◆ RECORDED INFORMATION
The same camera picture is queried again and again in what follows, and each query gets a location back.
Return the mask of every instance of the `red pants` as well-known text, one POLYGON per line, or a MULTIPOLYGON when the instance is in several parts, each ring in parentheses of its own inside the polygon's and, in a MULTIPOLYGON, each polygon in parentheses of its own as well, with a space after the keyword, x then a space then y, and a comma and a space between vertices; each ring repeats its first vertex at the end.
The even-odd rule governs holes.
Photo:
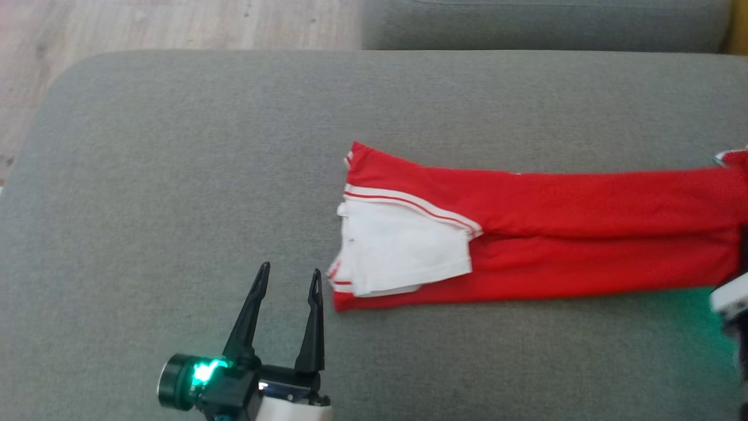
POLYGON ((479 227, 466 225, 471 273, 383 297, 334 284, 335 308, 717 285, 738 267, 747 157, 738 151, 725 167, 687 171, 513 174, 426 168, 354 143, 349 186, 403 192, 479 227))

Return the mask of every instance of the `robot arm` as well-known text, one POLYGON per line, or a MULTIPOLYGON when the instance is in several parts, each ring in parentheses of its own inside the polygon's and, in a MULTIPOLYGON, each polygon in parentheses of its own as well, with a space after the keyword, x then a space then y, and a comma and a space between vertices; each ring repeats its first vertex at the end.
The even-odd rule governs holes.
POLYGON ((325 368, 322 274, 314 270, 304 341, 294 368, 262 364, 252 341, 265 297, 270 263, 260 266, 222 358, 175 354, 164 366, 158 397, 162 407, 197 408, 208 421, 328 421, 332 408, 319 395, 325 368))
POLYGON ((712 291, 709 300, 712 310, 722 318, 725 334, 738 344, 744 391, 740 421, 748 421, 748 273, 712 291))

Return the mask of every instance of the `white stripe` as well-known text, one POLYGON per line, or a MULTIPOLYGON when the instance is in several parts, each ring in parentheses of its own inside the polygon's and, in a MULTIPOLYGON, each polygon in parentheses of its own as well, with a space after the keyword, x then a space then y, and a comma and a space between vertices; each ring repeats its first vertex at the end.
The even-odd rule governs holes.
POLYGON ((353 294, 353 285, 351 284, 337 284, 337 283, 331 283, 332 290, 335 292, 346 292, 348 294, 353 294))
POLYGON ((375 189, 372 187, 359 187, 359 186, 353 186, 351 184, 346 184, 346 192, 358 194, 358 195, 364 195, 364 196, 390 196, 395 199, 384 199, 384 198, 367 199, 367 198, 360 198, 360 197, 354 197, 354 196, 346 196, 346 199, 359 200, 359 201, 394 203, 397 205, 404 205, 421 213, 424 216, 434 219, 433 215, 429 215, 428 213, 423 212, 423 209, 426 209, 428 212, 433 213, 437 217, 456 219, 459 222, 462 222, 462 224, 464 225, 457 223, 455 221, 449 220, 449 219, 439 219, 439 222, 449 223, 449 224, 452 224, 454 226, 457 226, 463 229, 465 229, 465 225, 471 227, 473 229, 473 234, 471 236, 472 238, 479 237, 481 234, 483 234, 482 227, 480 226, 479 223, 463 215, 460 215, 459 213, 455 213, 455 212, 452 212, 446 209, 442 209, 438 206, 434 206, 431 202, 423 200, 422 198, 418 196, 413 196, 411 194, 407 194, 407 193, 400 192, 397 190, 375 189), (409 202, 413 202, 418 206, 410 205, 409 203, 402 202, 398 199, 404 199, 409 202))

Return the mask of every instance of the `folded clothing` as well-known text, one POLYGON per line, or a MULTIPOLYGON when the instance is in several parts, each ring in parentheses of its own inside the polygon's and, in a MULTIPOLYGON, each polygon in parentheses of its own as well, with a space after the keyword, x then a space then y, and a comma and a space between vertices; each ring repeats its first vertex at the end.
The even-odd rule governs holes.
POLYGON ((354 143, 337 310, 717 285, 738 267, 748 151, 621 174, 426 168, 354 143))

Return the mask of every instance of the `gray fabric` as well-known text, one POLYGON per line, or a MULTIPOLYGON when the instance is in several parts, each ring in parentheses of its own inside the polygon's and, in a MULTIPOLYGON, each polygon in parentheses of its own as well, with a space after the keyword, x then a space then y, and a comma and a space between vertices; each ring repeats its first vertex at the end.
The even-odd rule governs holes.
POLYGON ((716 52, 730 0, 363 0, 364 49, 716 52))
MULTIPOLYGON (((339 246, 354 139, 432 166, 711 165, 748 133, 748 60, 608 52, 129 52, 50 90, 0 196, 0 413, 161 410, 175 352, 221 352, 260 263, 255 346, 289 365, 339 246)), ((336 420, 732 420, 707 291, 336 314, 336 420)))

◆ WORK TASK
Repeat the records word for word, skipping pictures.

◆ ANSWER SECTION
The same camera picture is queried again and again in what follows, and each query gets a location back.
Return the mask of every instance of the `red pants` as well-known text, one POLYGON per line, or a MULTIPOLYGON when the instance is in several parts, each ring in parentheses of its own inside the polygon's and, in a MULTIPOLYGON, each polygon in parentheses of its own as well, with a space after the keyword, x then a space then y, and a comma and a space between vertices; each ring repeats its first vertex at the end.
The even-odd rule governs holes.
Photo:
POLYGON ((479 227, 466 225, 471 273, 383 297, 334 284, 335 308, 717 285, 738 267, 747 157, 738 151, 725 167, 687 171, 513 174, 426 168, 354 143, 349 186, 403 192, 479 227))

Return the mask of every instance of the `robot arm` as well-known text, one POLYGON per line, or a MULTIPOLYGON when the instance is in several parts, each ring in parentheses of its own inside the polygon's and, in a MULTIPOLYGON, each polygon in parentheses of its own as well, with a space after the keyword, x then a space then y, and a comma and a space between vertices; each ring repeats its first vertex at the end.
The even-odd rule governs holes.
POLYGON ((325 368, 322 274, 314 270, 304 341, 294 368, 262 364, 252 341, 265 297, 270 263, 260 266, 222 358, 175 354, 164 366, 158 397, 162 407, 197 408, 208 421, 328 421, 332 408, 319 395, 325 368))
POLYGON ((712 291, 709 300, 712 310, 722 318, 725 334, 738 344, 744 391, 740 421, 748 421, 748 273, 712 291))

Return the mask of every instance of the `white stripe` as well-known text, one POLYGON per line, or a MULTIPOLYGON when the instance is in several parts, each ring in parentheses of its own inside the polygon's and, in a MULTIPOLYGON, each polygon in parentheses of its own as well, with a space after the keyword, x then a space then y, and a comma and a space between vertices; each ring repeats its first vertex at the end.
The even-odd rule governs holes.
POLYGON ((353 294, 353 285, 351 284, 337 284, 337 283, 331 283, 332 290, 335 292, 346 292, 348 294, 353 294))
POLYGON ((375 189, 372 187, 359 187, 359 186, 353 186, 351 184, 346 184, 346 192, 358 194, 358 195, 364 195, 364 196, 390 196, 395 199, 384 199, 384 198, 367 199, 367 198, 360 198, 360 197, 354 197, 354 196, 346 196, 346 199, 359 200, 359 201, 394 203, 397 205, 404 205, 421 213, 424 216, 434 219, 433 215, 429 215, 428 213, 423 212, 423 209, 426 209, 428 212, 433 213, 437 217, 456 219, 459 222, 462 222, 462 224, 464 225, 457 223, 455 221, 449 220, 449 219, 439 219, 439 222, 449 223, 449 224, 452 224, 454 226, 457 226, 463 229, 465 229, 465 225, 471 227, 473 229, 473 234, 471 236, 472 238, 479 237, 481 234, 483 234, 482 227, 480 226, 479 223, 463 215, 460 215, 459 213, 455 213, 455 212, 452 212, 446 209, 442 209, 438 206, 434 206, 431 202, 423 200, 422 198, 418 196, 413 196, 411 194, 407 194, 407 193, 400 192, 397 190, 375 189), (409 202, 413 202, 418 206, 410 205, 409 203, 402 202, 398 199, 404 199, 409 202))

Return the mask of every instance of the `folded clothing` as well-known text, one POLYGON per line, or a MULTIPOLYGON when the instance is in several parts, each ring in parentheses of its own inside the polygon's and, in a MULTIPOLYGON, each polygon in parentheses of its own as well, with a space after the keyword, x then a space then y, and a comma and a space between vertices; each ring repeats its first vertex at the end.
The even-odd rule governs holes.
POLYGON ((354 143, 337 310, 717 285, 738 267, 748 151, 621 174, 426 168, 354 143))

Return the mask of every instance of the `gray fabric` as well-known text, one POLYGON per line, or a MULTIPOLYGON when the instance is in several parts, each ring in parentheses of its own inside the polygon's and, in a MULTIPOLYGON, each polygon in parentheses of its own as well, with a space after the keyword, x then a space then y, and a comma and a space between vertices; each ring repeats its first vertex at the end.
The even-odd rule governs holes.
POLYGON ((716 52, 730 0, 363 0, 364 49, 716 52))
MULTIPOLYGON (((339 246, 354 139, 432 166, 711 165, 748 133, 748 60, 608 52, 129 52, 50 90, 0 196, 0 413, 161 410, 175 352, 221 352, 260 263, 255 346, 289 365, 339 246)), ((336 420, 732 420, 707 291, 336 314, 336 420)))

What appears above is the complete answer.